PolskaOdchudzanie babci, viagra dla staruszka

Odchudzanie babci, viagra dla staruszka

Odchudzanie babci za 30 tys. zł, codziennie
przez dwa lata viagra dla staruszka, leki dla nieboszczyków - od
początku roku małopolski oddział NFZ dziesięć razy zawiadamiał
organy ścigania o nieprawidłowościach w wystawianiu i realizacji
recept - informuje "Gazeta Wyborcza".

25.08.2005 | aktual.: 25.08.2005 15:30

Recepta jest jak czek, za który płaci NFZ. Leki są coraz droższe, stąd dopłaty do nich coraz wyższe. Nie może więc dziwić, że Fundusz stara się sprawdzać, na co tak naprawdę wydaje miliony złotych. W 2005 r. kontrolerzy małopolskiego oddziału odwiedzili 66 aptek i 90 lekarzy. Dotychczas zakwestionowali zasadność dopłat do leków w wysokości 220 tys. zł.

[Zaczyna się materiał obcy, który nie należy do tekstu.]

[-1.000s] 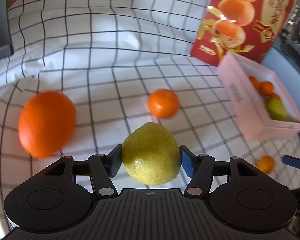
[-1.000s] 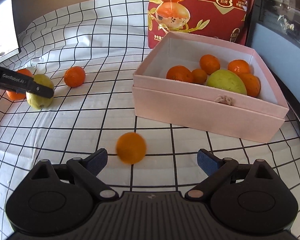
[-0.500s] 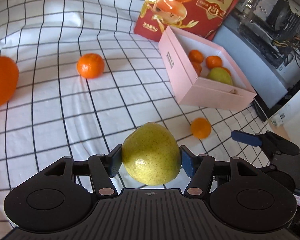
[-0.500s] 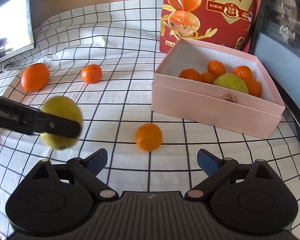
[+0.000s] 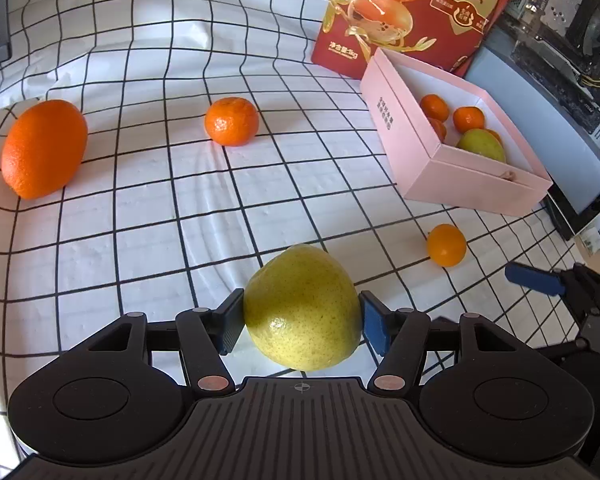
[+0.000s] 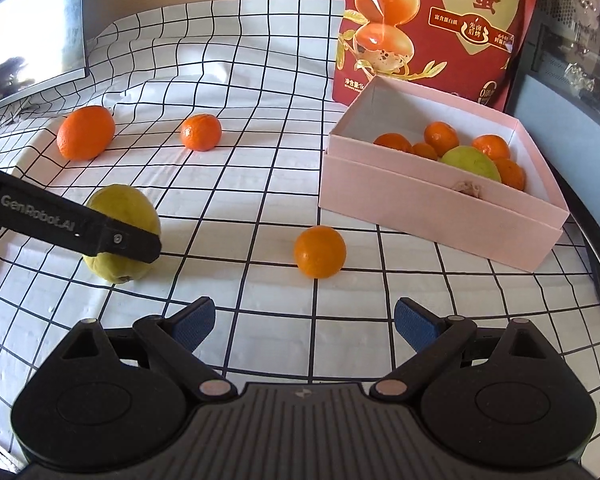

Najpopularniejszy sposób wyłudzania? - Na inwalidę wojennego - bez wahania odpowiadają kontrolerzy. Ustawa zdrowotna dała prawo inwalidom wojennym, "ich małżonkom pozostającym na ich wyłącznym utrzymaniu oraz wdowom i wdowcom po poległych żołnierzach i zmarłych inwalidach wojennych uprawnionym do renty rodzinnej, a także osobom represjonowanym" prawo do bezpłatnych leków.

Przepis ten jest powszechnie wykorzystywany do oszukiwania systemu. Oto przykłady: koszt odchudzania inwalidki, 80-letniej kobiety, wyniósł 30 tys. zł. Lekarz wypisywał na nią preparat Meridia, którego jedno opakowanie kosztuje 400 złotych. Inny inwalida wojenny, mężczyzna po 70 łykał viagrę dwa lata, i to codziennie.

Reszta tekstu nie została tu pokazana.